Per scongiurare tutti i rischi correlati alle possibili intrusioni di ladri in casa, sono parecchi gli accorgimenti che possono essere adottati. Nel caso in cui si disponga di un impianto di allarme, per esempio, esso dovrebbe essere fatto confluire presso le forze dell’ordine o il Centro Operativo di un Istituto di Vigilanza. L’utilizzo di un antifurto perimetrale per la sicurezza della tua casa è un’altra opzione che merita di essere presa in considerazione. Se, invece, abiti in un condominio, è importante pretendere che ogni inquilino rispetti delle regole di buon senso, come per esempio l’abitudine di chiudere sempre i cancelli e i portoni di accesso. Inoltre, quando si accede ai garage entrando attraverso le porte automatiche, è opportuno verificare che esse si chiudano, e solo dopo ci si può allontanare.

Le regole per l’installazione di un allarme periferico

Un allarme periferico va posizionato e installato in maniera che risulti operativo ancora prima che un eventuale malintenzionato riesca a entrare nella proprietà che si desidera proteggere: proprio per questo motivo non deve essere collocato nei pressi dell’area in questione. Non solo: un altro consiglio utile è quello che prevede di mettere vicino alle cellule di questo allarme degli elementi che costringano i topi d’appartamento a muoverli per riuscire a entrare. Nel momento in cui un oggetto viene spostato, l’allarme entra in azione senza che il ladro sia ancora giunto nei pressi delle grate.

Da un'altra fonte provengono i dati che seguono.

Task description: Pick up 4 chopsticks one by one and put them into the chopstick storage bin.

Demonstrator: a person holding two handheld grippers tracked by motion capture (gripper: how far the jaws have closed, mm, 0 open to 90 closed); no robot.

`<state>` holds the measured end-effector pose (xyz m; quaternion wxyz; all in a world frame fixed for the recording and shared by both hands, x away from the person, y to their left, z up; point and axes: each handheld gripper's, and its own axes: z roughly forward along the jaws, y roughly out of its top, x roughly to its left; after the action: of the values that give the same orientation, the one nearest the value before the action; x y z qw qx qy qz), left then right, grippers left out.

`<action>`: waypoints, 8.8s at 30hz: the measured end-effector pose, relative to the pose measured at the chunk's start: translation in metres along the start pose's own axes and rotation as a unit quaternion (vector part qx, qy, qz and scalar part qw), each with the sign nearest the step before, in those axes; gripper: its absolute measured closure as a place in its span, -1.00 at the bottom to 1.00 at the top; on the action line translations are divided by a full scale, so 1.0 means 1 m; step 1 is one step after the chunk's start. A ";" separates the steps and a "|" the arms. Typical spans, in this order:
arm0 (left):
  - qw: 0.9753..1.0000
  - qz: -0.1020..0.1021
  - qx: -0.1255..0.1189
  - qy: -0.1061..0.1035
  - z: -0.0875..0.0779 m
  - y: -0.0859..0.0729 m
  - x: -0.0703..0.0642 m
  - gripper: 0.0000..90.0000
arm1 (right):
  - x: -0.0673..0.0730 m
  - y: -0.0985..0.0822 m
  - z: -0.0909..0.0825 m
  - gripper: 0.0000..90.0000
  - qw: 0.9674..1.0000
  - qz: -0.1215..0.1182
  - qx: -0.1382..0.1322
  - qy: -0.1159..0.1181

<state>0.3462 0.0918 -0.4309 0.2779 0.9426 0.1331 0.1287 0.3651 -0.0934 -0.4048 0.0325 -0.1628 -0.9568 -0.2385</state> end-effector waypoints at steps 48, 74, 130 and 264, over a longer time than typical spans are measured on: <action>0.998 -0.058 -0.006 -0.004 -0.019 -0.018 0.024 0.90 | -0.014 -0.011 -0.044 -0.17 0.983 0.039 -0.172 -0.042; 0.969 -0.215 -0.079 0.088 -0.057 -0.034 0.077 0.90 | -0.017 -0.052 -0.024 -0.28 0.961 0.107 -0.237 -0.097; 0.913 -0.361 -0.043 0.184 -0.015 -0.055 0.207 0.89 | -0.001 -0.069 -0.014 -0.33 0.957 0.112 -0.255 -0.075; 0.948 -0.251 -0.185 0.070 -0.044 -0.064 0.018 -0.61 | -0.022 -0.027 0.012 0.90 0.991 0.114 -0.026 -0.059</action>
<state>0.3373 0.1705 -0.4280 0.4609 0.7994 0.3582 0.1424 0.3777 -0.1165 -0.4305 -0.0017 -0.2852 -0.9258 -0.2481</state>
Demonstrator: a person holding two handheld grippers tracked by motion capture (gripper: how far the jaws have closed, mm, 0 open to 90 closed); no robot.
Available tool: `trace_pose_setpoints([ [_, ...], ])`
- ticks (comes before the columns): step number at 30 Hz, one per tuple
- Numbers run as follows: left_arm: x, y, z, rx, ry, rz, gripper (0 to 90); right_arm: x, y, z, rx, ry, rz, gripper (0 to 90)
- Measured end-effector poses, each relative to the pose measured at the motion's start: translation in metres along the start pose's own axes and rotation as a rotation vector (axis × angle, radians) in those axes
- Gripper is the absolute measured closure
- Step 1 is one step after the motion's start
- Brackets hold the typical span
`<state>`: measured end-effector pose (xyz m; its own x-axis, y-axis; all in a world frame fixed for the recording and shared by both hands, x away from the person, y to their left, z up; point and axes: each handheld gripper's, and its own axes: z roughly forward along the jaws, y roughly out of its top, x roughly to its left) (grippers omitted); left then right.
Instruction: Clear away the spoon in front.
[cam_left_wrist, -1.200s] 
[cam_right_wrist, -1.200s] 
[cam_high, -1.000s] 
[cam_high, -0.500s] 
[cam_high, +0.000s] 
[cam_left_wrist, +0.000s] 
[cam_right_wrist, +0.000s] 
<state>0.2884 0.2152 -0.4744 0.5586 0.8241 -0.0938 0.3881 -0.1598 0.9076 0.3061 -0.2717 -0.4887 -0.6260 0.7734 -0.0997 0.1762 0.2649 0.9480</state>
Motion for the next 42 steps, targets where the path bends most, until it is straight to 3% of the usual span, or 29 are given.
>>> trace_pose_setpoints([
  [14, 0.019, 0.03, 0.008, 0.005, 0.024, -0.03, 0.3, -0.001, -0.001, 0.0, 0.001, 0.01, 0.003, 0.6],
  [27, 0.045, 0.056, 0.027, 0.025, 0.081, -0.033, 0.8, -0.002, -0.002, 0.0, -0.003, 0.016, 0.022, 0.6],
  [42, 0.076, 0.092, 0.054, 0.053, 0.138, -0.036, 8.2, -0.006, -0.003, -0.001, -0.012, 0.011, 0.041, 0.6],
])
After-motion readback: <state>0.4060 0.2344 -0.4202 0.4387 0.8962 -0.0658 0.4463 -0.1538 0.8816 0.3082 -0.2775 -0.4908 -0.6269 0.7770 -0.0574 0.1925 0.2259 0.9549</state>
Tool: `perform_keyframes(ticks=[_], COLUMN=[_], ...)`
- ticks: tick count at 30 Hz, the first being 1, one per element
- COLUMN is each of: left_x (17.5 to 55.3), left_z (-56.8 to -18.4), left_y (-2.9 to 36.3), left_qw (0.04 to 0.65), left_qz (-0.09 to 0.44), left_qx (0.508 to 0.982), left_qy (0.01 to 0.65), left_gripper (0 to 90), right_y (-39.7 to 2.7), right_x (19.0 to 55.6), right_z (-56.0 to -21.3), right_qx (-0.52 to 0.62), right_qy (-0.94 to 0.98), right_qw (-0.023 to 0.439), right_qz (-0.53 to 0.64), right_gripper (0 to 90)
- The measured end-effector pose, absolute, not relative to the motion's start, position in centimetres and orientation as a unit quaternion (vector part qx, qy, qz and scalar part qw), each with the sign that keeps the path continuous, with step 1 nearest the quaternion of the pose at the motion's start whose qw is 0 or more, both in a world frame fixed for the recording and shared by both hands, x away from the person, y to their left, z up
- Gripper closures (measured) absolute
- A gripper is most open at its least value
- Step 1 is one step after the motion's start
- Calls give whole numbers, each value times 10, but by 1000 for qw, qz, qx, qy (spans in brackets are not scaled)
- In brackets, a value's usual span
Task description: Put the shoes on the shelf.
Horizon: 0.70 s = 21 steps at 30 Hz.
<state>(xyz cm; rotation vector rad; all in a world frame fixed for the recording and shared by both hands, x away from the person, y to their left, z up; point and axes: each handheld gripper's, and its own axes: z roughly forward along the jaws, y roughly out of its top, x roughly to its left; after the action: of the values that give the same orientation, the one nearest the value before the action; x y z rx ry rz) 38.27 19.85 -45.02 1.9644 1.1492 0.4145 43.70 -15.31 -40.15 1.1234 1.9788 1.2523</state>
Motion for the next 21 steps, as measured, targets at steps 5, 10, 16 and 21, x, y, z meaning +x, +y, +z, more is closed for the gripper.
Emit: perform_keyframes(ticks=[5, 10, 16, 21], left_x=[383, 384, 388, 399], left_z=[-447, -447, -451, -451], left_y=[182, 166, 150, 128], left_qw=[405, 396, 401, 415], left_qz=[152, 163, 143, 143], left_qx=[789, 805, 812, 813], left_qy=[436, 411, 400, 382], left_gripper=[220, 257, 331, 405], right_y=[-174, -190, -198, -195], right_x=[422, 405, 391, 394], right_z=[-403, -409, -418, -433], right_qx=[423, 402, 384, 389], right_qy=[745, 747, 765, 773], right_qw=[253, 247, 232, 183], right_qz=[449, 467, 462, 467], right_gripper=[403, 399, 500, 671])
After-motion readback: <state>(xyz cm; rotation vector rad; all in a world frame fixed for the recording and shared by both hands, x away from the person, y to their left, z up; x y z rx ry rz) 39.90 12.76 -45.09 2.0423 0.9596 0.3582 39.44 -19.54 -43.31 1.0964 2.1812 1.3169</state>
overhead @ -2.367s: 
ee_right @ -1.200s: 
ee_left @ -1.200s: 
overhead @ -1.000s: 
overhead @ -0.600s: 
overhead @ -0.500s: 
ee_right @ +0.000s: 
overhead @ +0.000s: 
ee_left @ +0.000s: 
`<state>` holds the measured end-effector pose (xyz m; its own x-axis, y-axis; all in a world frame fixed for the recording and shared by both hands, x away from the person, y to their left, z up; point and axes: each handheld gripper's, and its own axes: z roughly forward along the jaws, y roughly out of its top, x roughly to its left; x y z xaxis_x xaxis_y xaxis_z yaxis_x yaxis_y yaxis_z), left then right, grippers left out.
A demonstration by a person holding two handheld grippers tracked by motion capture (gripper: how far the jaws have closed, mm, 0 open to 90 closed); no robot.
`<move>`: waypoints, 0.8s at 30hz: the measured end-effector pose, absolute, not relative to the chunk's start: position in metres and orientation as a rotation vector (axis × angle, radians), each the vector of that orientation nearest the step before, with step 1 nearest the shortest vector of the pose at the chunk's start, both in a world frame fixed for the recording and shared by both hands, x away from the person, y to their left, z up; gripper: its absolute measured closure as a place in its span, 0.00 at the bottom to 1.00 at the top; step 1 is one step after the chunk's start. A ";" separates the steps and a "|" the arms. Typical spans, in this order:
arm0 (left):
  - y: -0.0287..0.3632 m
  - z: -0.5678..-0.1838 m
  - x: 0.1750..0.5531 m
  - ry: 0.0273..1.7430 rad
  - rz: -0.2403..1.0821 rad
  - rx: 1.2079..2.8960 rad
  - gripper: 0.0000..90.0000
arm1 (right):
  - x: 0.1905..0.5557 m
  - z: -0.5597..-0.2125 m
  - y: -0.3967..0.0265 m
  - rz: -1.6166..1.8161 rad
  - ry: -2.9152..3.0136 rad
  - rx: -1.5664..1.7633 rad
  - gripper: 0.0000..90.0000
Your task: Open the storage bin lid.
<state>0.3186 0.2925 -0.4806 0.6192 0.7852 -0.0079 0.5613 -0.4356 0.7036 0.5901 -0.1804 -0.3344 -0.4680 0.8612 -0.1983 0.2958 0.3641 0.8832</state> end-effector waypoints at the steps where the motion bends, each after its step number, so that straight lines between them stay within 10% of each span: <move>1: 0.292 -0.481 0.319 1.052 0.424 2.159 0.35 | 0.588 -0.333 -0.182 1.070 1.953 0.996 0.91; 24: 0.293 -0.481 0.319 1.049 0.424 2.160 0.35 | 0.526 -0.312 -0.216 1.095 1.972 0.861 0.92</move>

La manutenzione del sistema di allarme

Investire dei soldi per l’acquisto di un impianto di allarme non è sufficiente se poi ad esso non viene dedicata la necessaria attenzione dal punto di vista della manutenzione. Un funzionamento non corretto, infatti, può far sì che l’antifurto non si attivi anche se dovrebbe farlo. Ma non è tutto: se l’allarme suona a sproposito, finisce per non risultare più attendibile.

Come scegliere il sistema di allarme

Per quel che concerne la scelta dell’antifurto, è opportuno che esso in caso di intrusione sia in grado di attivarsi in maniera istantanea. Inoltre, il suo impatto acustico deve essere il più possibile elevato, così che i malintenzionati possano esserne spaventati e i vicini di casa possano capire che c’è una situazione di emergenza nei dintorni. In qualsiasi caso, non ci si deve accontentare di un antifurto interno ma è necessario, come già accennato, integrarlo con un sistema periferico, che sia in grado di proteggere tutto il perimetro esterno della casa.

Attenzione alle serrature

Non bisogna badare solo all’antifurto, però, per rendere la casa sicura. Per esempio, quando si chiudono le serrature è necessario usare tutte le mandate. Inoltre, è bene verificare che in corrispondenza dei punti di appoggio e delle serrature della porta blindata non ci siano segni causati da tentativi di effrazione. Essi, infatti, potrebbero essere il segnale che qualche ladro ha già messo gli occhi addosso alla proprietà e potrebbe tornare a farle visita nel giro di breve tempo. Infine, il ricorso alle grate antintrusione è indispensabile per gli attici e per gli appartamenti al primo piano, che sono i più esposti ad eventuali attacchi per mere ragioni di logistica.